“Here’s what happened from my point of view:”
This point of view, this collection of thoughts, I do not care for.
Here’s what’s true for me Dov. I know that I am. This much I know for sure. I know that I exist. The day this woke up within me is one of the happiest days of my life. As far as ‘I’ am concerned, ‘I’ have awareness, beingness, a soul or energy body, a mental body, an emotional body, a personality and a physical body. I know that I have all these things; but ‘I’ see myself expressing through these various aspects of mind, heart, soul, spirit, movement, physicality and personality. What’s funny to me, maybe more to me than most, is that nearly every personality I’ve ever met, including my own, is fucking weird. This filter of personality is bizarre because each personality is its own little world living apart and separate from all other worlds. Personalities never come together, they never join. Sure, they can relate, but only from a very narrow perspective. And because they cannot truly join, life from the perspective of the personality is lonely and fearful. Dov, if I have offended your personality, I do not care. I have no love for personalities.
I don’t think I have ever seen a mail or PM that so profoundly and thoroughly invalidates and nullifies the receiver so quickly, already in it’s second line.
“I give a rat’s hairy ass about your point of view, because you are nothing but a ‘filter’ to me!” Well, I’ll give this guy credit for being blunt and bare-knuckled in his approach.
On the other hand, I do love your heart, your soul and your spirit. I love these dearly. I love these immensely.
I am sure you do. It costs nothing.

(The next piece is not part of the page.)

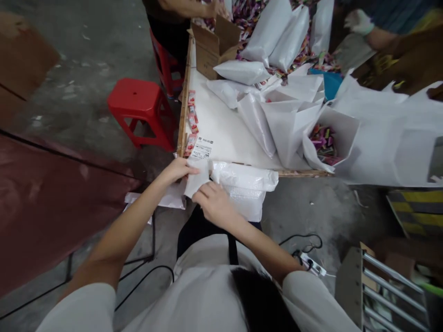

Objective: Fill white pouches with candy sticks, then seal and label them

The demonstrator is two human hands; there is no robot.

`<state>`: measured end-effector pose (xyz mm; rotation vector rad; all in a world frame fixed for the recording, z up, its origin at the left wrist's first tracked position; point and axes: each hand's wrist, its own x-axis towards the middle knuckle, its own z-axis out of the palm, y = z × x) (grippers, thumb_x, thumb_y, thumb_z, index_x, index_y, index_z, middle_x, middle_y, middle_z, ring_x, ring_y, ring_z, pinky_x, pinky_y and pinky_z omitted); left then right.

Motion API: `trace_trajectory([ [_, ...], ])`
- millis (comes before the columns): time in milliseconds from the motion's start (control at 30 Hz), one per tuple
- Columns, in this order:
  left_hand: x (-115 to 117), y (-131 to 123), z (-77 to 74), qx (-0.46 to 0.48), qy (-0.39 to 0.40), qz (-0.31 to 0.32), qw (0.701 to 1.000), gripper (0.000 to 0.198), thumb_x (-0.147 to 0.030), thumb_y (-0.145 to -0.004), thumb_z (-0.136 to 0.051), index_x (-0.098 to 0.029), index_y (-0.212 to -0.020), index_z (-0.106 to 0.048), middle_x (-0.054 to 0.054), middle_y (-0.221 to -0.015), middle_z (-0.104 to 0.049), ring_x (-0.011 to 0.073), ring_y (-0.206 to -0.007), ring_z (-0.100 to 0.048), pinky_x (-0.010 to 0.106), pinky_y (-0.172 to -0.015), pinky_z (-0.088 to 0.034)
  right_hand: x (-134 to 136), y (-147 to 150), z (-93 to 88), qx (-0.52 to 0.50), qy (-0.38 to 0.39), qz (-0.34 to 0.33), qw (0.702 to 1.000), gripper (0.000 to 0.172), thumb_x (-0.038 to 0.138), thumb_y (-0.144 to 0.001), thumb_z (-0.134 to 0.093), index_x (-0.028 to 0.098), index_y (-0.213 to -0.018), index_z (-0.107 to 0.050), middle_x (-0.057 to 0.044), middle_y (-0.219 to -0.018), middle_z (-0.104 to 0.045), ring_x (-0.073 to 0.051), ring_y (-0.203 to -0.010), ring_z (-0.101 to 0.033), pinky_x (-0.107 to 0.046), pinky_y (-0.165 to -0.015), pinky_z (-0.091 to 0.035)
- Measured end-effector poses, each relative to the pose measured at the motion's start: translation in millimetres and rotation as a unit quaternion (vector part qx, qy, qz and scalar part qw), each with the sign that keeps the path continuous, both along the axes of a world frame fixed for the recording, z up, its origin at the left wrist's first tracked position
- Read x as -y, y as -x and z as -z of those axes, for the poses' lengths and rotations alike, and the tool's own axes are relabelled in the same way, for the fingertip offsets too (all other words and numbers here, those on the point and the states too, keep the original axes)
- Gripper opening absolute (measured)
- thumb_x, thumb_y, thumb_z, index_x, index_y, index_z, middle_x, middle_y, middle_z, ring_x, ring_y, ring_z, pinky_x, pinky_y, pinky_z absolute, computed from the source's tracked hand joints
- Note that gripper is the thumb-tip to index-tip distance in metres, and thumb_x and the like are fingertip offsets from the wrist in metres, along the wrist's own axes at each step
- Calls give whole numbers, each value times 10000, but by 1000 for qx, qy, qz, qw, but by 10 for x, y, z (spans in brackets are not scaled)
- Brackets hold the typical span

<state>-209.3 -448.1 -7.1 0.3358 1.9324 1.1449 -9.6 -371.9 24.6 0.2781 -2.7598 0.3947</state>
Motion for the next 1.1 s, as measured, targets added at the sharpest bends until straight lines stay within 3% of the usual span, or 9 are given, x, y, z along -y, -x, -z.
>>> trace_trajectory([
  [167,32,148,-12,-264,110,110,952,312,-331,-606,-897,-195,-502,-637,13,-460,-547,207,-577,-577,272,-536,-307,33,-779,-682,-56,155,-28,986,239,83,-963,-484,258,-981,-645,-35,-886,-647,-174,-814,-597,-299,-722,-508],
  [300,12,100,-28,-382,167,129,900,315,-388,-675,-850,-216,-554,-614,79,-661,-683,274,-782,-668,278,-593,-335,-311,-1174,-859,-163,356,205,897,121,178,-938,-619,279,-979,-567,-12,-852,-595,-167,-750,-600,-287,-656,-508],
  [400,27,130,-6,-392,176,125,894,333,-452,-664,-852,-219,-607,-622,99,-777,-727,290,-837,-689,278,-606,-363,-655,-1171,-478,-218,406,339,820,249,319,-873,-733,257,-979,-517,10,-851,-572,-143,-714,-578,-266,-653,-508],
  [500,119,249,-16,-314,147,125,930,396,-492,-596,-882,-208,-793,-690,73,-818,-733,282,-815,-699,276,-612,-416,-983,-1018,142,-166,398,413,802,383,448,-794,-757,239,-977,-494,24,-805,-561,-154,-664,-553,-311,-644,-525],
  [633,269,83,-171,-308,83,17,948,837,-472,-602,-887,-155,-1319,-595,134,-1104,-731,334,-987,-711,385,-814,-555,-1150,-894,717,-147,274,481,819,467,519,-802,-717,196,-1083,-530,-136,-1009,-619,-273,-832,-611,-504,-777,-562],
  [733,204,-581,-190,-484,-10,-102,869,740,-478,-831,-724,-193,-1473,-493,209,-1460,-576,389,-1378,-533,535,-1136,-425,-1006,-924,881,-202,119,452,861,532,470,-889,-670,163,-1296,-519,-287,-1338,-533,-423,-1231,-538,-647,-1002,-469],
  [900,-168,-1679,421,-416,-106,240,871,562,-444,-874,-667,-249,-1398,-604,175,-1600,-489,390,-1524,-382,604,-1282,-203,-972,-1139,1193,-97,77,274,954,459,504,-996,-483,227,-1347,-586,-236,-1264,-662,-423,-1248,-603,-680,-1080,-415],
  [1000,-184,-1789,870,-368,-76,163,912,692,-479,-857,-677,-170,-1460,-537,241,-1657,-363,415,-1565,-283,644,-1283,-151,-1221,-1351,1428,-36,205,368,906,606,650,-950,-492,167,-1276,-658,-272,-1241,-676,-447,-1279,-601,-675,-1042,-453],
  [1100,-66,-1780,1048,-282,-66,-4,957,906,-477,-793,-729,-110,-1551,-397,282,-1679,-285,403,-1576,-253,589,-1266,-264,-1381,-1462,1544,-3,400,420,815,685,741,-876,-538,205,-1272,-694,-237,-1333,-665,-397,-1353,-578,-581,-1073,-488],
])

Loving what you define as ‘me’ is easy, because it lets you be in control of what ‘me’ to ‘love’. You can create and pick such parts of your creation that please your sensibilities, and remove the rest and then tell yourself that you love ‘me’. In reality what you claim to love has nothing to do with me, simply because my heart, soul and spirit are what makes up my personality, my characteristics, my being. Without my personality my heart, soul and spirit would have no expression.

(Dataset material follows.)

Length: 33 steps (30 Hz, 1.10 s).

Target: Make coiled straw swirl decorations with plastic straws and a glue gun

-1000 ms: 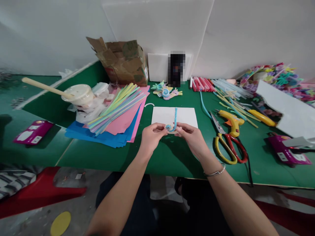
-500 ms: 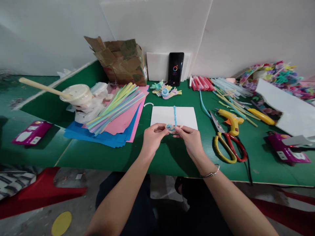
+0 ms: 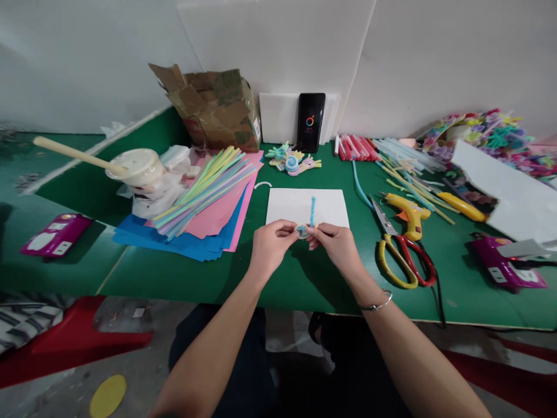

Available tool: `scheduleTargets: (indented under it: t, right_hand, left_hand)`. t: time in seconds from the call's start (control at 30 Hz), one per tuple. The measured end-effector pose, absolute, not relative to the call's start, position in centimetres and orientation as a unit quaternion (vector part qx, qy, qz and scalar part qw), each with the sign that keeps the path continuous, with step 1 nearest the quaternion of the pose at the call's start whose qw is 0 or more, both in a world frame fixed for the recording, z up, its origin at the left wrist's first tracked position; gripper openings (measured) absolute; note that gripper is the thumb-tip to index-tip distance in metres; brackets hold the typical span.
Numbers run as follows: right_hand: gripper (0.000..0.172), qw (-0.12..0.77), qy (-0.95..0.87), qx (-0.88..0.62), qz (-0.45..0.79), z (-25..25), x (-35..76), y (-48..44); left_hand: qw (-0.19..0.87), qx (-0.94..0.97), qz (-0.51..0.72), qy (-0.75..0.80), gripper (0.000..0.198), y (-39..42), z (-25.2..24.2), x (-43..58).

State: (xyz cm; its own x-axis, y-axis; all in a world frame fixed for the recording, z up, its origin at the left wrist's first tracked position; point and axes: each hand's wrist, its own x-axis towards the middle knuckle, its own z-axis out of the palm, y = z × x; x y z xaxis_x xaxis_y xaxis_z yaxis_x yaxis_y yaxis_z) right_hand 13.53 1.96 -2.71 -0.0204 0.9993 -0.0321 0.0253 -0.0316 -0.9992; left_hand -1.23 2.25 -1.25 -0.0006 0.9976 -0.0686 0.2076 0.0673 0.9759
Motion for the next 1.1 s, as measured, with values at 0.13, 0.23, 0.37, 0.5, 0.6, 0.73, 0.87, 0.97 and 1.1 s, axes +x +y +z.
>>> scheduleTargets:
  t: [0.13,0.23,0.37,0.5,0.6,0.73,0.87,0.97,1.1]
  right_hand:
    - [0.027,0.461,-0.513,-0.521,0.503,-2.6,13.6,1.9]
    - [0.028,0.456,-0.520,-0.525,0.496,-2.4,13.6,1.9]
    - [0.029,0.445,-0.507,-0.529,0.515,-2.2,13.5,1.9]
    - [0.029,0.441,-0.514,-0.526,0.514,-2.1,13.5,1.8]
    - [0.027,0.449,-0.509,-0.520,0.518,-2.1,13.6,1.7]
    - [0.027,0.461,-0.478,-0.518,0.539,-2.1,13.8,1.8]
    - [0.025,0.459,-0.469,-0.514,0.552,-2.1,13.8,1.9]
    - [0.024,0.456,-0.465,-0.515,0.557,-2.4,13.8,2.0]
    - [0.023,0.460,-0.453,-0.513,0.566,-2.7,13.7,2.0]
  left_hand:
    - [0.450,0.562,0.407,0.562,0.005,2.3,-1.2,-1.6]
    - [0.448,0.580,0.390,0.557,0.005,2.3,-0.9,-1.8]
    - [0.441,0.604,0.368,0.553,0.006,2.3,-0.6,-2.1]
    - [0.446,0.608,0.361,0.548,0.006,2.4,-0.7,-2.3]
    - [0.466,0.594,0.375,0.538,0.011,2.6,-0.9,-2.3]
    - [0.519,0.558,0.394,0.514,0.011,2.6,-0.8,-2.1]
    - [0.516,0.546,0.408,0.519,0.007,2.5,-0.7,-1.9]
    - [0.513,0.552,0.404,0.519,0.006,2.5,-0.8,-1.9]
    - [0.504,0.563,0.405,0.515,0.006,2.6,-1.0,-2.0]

But I suppose that is what you think it should all be. Integral Spirituality.
“If I believe you are me and I am you, and I cannot see where you begin and I end and you are my beginning and I am your ending, then I am never alone, and all is well. Nothing I do or say is ever me, because it’s really you, and nothing you do or say is ever you, because it’s really me, but since you are me and I am you, neither of us are responsible for anything, and neither of us will ever need to reach out to the other. We never have to reach out either to ask for help and support or to offer help and support. We don’t have to care anymore, about anything or anyone. Ultimate Selfishness disguised as Ultimate Spirituality.”
Heart, soul, spirit – that in which you feel we are the same, that is what you say you love. That which separates, that which makes you and me unique individuals, that you don’t care for. You love your own reflection in me, yourself in me, not me in me – that is nothing but worthless chaff to you.